- Work task
Please retype the listing below without a single change.

- Information provided
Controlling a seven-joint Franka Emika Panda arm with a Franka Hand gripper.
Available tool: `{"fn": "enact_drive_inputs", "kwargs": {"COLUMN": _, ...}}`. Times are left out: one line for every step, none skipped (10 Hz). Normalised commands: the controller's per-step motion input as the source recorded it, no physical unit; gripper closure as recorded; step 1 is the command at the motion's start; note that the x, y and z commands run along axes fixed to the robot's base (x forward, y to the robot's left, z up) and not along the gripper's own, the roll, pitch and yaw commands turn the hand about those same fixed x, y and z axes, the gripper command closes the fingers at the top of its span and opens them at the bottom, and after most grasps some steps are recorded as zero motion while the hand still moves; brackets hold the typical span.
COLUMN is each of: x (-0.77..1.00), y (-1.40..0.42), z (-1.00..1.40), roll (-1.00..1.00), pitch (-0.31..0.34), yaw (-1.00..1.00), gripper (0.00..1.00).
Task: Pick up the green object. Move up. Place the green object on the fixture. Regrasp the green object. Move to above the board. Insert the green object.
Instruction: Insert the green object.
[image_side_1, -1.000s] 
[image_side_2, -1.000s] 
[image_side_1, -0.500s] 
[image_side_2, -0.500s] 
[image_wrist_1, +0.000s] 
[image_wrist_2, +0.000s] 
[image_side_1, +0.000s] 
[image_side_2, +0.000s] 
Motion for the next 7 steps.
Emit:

- Response to this task
Controlling a seven-joint Franka Emika Panda arm with a Franka Hand gripper.
Available tool: `{"fn": "enact_drive_inputs", "kwargs": {"COLUMN": _, ...}}`. Times are left out: one line for every step, none skipped (10 Hz). Normalised commands: the controller's per-step motion input as the source recorded it, no physical unit; gripper closure as recorded; step 1 is the command at the motion's start; note that the x, y and z commands run along axes fixed to the robot's base (x forward, y to the robot's left, z up) and not along the gripper's own, the roll, pitch and yaw commands turn the hand about those same fixed x, y and z axes, the gripper command closes the fingers at the top of its span and opens them at the bottom, and after most grasps some steps are recorded as zero motion while the hand still moves; brackets hold the typical span.
COLUMN is each of: x (-0.77..1.00), y (-1.40..0.42), z (-1.00..1.40), roll (-1.00..1.00), pitch (-0.31..0.34), yaw (-1.00..1.00), gripper (0.00..1.00).
Task: Pick up the green object. Move up. Place the green object on the fixture. Regrasp the green object. Move to above the board. Insert the green object.
Instruction: Insert the green object.
[image_side_1, -1.000s] 
[image_side_2, -1.000s] 
[image_side_1, -0.500s] 
[image_side_2, -0.500s] 
[image_wrist_1, +0.000s] 
[image_wrist_2, +0.000s] 
[image_side_1, +0.000s] 
[image_side_2, +0.000s] 
Motion for the next 7 steps.
Emit:

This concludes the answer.